Томас Айдл закатил глаза:

— Нет, вы подумайте: он наведался в сумасшедший дом! Не удовольствовавшись лаврами великого пешехода под стать капитану Роберту Барклаю[41], он решил вдобавок сделаться специальным уполномоченным по делам душевнобольных — просто так, забавы ради!

— Великолепное заведение! — заметил Гудчайлд. — Превосходные комнаты, все устроено по высшему классу, сотрудники знают свое дело — словом, удивительное место!

— И что ты там видел? — спросил Айдл, подгоняя завет Гамлета под сложившееся положение и, как маску, надевая на себя интерес[42].

— Да ничего особенного, — со вздохом ответил Гудчайлд. — Длинные рощи жухлых мужчин и женщин, беспредельные аллеи обреченных лиц; числа — случайные комбинации цифр, не несущие никакого практического смысла; общество людей, у которых при этом нет ничего общего и которые начисто утратили способность к общению.

— Выпьем по бокальчику вина? — предложил Томас Айдл. — Давай общаться.

— В одном коридоре, — продолжил Фрэнсис Гудчайлд, — длиной примерно с аллею Виндзорского парка, может, немножко короче…

— Скорее множко, — вставил Томас Айдл.

— В одном коридоре, совершенно безлюдном (всех больных тогда вывели на прогулку), сидел небритый, сухонький такой, щупленький человек с задумчивым хмурым лицом. Он припал почти к самому полу и большим и указательным пальцами безостановочно водил вдоль волокон циновки. Сквозь большое окно в конце коридора падали косые лучи полуденного солнца, и вся галерея, образованная незримыми окнами и открытыми дверями крошечных палат по обе стороны, была исчерчена полосами света и тени.

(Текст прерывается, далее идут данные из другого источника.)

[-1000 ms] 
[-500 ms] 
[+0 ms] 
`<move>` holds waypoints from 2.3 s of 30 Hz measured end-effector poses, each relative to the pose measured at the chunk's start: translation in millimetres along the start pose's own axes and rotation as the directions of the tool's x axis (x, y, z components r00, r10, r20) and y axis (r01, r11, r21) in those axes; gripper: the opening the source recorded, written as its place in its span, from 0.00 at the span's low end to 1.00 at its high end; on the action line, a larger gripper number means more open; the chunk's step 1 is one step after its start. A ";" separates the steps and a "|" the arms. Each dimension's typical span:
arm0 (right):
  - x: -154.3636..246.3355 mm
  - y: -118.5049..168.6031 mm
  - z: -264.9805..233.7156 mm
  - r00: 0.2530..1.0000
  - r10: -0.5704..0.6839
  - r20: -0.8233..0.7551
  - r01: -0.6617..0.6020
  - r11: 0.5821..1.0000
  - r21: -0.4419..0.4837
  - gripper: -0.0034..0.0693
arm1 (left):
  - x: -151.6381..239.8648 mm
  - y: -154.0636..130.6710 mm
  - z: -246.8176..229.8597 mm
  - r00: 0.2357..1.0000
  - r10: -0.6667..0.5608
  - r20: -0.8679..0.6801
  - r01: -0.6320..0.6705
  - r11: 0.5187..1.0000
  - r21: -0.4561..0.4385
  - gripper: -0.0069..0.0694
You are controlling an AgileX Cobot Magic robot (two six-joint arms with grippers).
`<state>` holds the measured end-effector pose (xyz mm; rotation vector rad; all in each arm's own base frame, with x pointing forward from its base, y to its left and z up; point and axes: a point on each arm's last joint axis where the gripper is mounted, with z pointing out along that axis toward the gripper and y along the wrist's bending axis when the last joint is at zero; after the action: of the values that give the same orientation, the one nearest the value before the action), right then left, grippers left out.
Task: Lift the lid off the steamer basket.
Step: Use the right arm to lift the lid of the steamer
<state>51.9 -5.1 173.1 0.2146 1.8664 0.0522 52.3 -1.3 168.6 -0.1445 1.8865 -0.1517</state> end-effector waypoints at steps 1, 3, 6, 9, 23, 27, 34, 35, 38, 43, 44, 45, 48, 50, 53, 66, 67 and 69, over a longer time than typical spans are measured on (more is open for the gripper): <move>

Примерно в центре этой картины, под сводами арки, не обращая внимания на хорошую погоду, на собственное одиночество и на приближающиеся шаги, сидел этот самый небритый угрюмый человечек и разглядывал циновку на полу. «Что вы делаете?» — спросил его мой провожатый, когда мы приблизились. Человек поднял голову и безмолвно указал на циновку. «Я бы на вашем месте бросил это занятие, — ласково произнес мой провожатый. — Пошел бы и почитал или прилег, если бы меня одолела усталость, но этого я делать не стал бы». Больной обдумал его слова, рассеянно буркнул: «Да, сэр, вы правы. Пойду почитаю», — и побрел, еле волоча ноги, в одну из крошечных палат. Мы двинулись дальше, но не успели далеко уйти, когда я обернулся. Человечек уже сидел на прежнем месте и водил пальцем вдоль волокон циновки. Я остановился за ним понаблюдать, и мне пришло в голову, что переплетения этих волокон — единственная вещь в целом свете, которую он все еще способен понять, что весь его мир сузился до клинышка яркого света, явившего его помутненному рассудку простую истину: «Вот эту тростинку под моим пальцем сперва продели под другую, затем вывели наверх, снова протолкнули вниз, загнули и повели в обратную сторону, и в результате такого хода событий получилась эта вещь, и ее привезли сюда». Потом мне подумалось: быть может, он так пытливо разглядывает циновку, потому что надеется увидеть в переплетении нитей ответ на другой вопрос: как он сам здесь очутился? Эта мысль привела меня к следующей: все мы — да поможет нам Бог! — в некотором смысле заняты разглядыванием циновки, ее волокон, то сплетающихся в таинственной неразберихе, то образующих понятный узор. Я испытал странную приязнь к этому небритому угрюмому человечку и с тем ушел.